1 [See Introductory Note, p. 143, supra; also p. 99, note 160, supra.]

2 Hist. Eccl., vii. 32.

3 [Perhaps only speculatively (see Frag. II. infra), not dogmatically. Compare Wordsworth’s Platonic Ode on Immorality.]

4 Lardner (part ii. book i. chap. xxiv.) does not think that there was a commentary written by Pierius on this epistle, but only that the word of Paul, mentioned below, was expounded at length in some work or other by Pierius. Fabricius holds the opposite opinion. – Tr.

5 See Eusebius, Hist. Eccl., vii. 32, Jerome in the preface to Hosea, Photius, cod. 118, 119; Epiphanius, 69, 2; Lardner, part ii. book i. chap. 24; &c.

 

I. – A Fragment of a Work of Pierius on the First Epistle of Paul to the Corinthians.1

Origen, Dionysius, Pierius, Eusebius of Caesareia, Didymus, and Apollinaris, have interpreted this epistle most copiously;2 of whom Pierius, when he was expounding and unfolding the meaning of the apostle, and purposed to explain the words. For I would that all men were even as I myself, (1Co_7:7) added this remark: In saying this, Paul, without disguise, preaches celibacy.3

 

II. – A Section on the Writings of Pierius.4

 

Different Discourses of the Presbyter Pierius.

There was read a book by Pierius the presbyter, who, they say, endured the conflict5 for Christ, along with his brother Isidorus. And he is reputed to have been the teacher of the martyr Pamphilus in ecclesiastical studies, and to have been president of the school at Alexandria. The work contained twelve books.6 And in style he is perspicuous and clear, with the easy flow, as it were, of a spoken address, displaying no signs of laboured art,7 but bearing us quietly along, smoothly and gently, like off-hand speaking. And in argument he is most fertile, if any one is so.
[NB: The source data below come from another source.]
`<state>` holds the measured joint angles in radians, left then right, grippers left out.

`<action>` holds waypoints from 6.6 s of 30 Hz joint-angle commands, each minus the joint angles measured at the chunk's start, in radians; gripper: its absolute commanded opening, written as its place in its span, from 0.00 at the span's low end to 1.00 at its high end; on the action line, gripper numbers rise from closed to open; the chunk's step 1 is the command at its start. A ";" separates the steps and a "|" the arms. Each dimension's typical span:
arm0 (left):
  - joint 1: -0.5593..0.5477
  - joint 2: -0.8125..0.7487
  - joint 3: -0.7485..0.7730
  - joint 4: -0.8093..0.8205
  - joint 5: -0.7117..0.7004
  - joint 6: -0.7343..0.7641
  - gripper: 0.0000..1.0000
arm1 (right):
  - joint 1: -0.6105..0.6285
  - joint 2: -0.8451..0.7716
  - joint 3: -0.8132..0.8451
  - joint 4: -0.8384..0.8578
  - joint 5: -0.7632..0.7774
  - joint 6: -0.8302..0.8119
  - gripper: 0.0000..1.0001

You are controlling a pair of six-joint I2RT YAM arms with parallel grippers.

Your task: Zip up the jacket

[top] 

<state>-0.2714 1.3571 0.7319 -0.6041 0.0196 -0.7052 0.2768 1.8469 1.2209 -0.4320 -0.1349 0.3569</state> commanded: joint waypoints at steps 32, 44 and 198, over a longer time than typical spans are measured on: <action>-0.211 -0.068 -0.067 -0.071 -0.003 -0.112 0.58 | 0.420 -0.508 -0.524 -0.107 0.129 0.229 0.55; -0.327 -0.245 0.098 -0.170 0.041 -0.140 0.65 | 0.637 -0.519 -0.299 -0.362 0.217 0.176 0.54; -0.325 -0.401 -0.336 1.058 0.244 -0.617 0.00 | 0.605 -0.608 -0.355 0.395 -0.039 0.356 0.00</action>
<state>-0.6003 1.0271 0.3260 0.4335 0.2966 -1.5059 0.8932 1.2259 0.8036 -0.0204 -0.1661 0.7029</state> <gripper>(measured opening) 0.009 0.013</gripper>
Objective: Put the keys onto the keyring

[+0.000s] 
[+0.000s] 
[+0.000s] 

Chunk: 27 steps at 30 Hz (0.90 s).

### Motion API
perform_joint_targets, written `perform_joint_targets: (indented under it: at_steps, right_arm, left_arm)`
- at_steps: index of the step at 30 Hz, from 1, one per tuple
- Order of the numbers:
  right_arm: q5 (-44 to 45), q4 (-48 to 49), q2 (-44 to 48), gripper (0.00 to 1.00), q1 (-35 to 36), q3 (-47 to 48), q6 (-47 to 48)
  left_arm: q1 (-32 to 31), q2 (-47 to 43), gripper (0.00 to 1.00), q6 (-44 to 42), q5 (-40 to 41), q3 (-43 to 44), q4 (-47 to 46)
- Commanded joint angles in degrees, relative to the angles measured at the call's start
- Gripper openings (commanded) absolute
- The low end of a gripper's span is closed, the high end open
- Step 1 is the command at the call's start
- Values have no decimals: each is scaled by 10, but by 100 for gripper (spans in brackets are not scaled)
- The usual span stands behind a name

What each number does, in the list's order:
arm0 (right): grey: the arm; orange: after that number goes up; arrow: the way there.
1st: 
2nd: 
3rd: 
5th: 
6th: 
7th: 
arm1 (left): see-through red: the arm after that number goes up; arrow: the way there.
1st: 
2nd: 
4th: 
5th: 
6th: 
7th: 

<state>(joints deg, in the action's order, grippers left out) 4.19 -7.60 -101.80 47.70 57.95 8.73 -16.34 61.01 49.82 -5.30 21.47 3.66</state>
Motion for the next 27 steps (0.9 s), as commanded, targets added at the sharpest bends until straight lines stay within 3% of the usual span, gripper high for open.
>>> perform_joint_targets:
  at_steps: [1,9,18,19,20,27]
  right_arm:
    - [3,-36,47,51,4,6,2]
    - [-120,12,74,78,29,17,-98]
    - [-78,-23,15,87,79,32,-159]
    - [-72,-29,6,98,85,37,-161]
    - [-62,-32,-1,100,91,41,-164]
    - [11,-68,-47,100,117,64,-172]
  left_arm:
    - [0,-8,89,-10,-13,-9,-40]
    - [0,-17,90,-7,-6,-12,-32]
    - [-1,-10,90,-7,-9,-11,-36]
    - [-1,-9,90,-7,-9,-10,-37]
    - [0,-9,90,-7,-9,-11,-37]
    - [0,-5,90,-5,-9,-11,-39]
And he expresses his opinion on many things outside what is now established in the Church, perhaps in an antique manner;8 but with respect to the Father and the Son, he sets forth his sentiments piously, except that he speaks of two substances and two natures; using, however, the terms substance and nature, as is apparent from what follows, and from what precedes this passage, in the sense of person9 and not in the sense put on it by the adherents of Arius. With respect to the Spirit, however, he lays down his opinion in a very dangerous and far from pious manner. For he affirms that He is inferior to the Father and the Son in glory.10 He has a passage also in the book11 entitled, On the Gospel according to Luke, from which it is possible to show that the honour or dishonour of the image is also the honour or dishonour of the original. And, again, he indulges in some obscure speculations, after the manner of the nonsense of Origen, on the subject of the “pre-existence of souls.” And also in the book on the Passover (Easter) and on Hosea, he treats both of the cherubim made by Moses, and of the pillar of Jacob, in which passages he admits the actual construction of those things, but propounds the foolish theory that they were given economically, and that they were in no respect like other things which are made; inasmuch as they bore the likeness of no other form, but had only, as he foolishly says, the appearance of wings.12 

 

 

FOOTNOTES

 

1 This very brief quotation is preserved in Jerome’s Second Epistle to Pammachius.

2 Latissime.

3 Vol. iv. p. 243, edit. Benedictin. [No doubt he does, as did his Master, Christ, before him, and under the same limitations. Mat_19:12.]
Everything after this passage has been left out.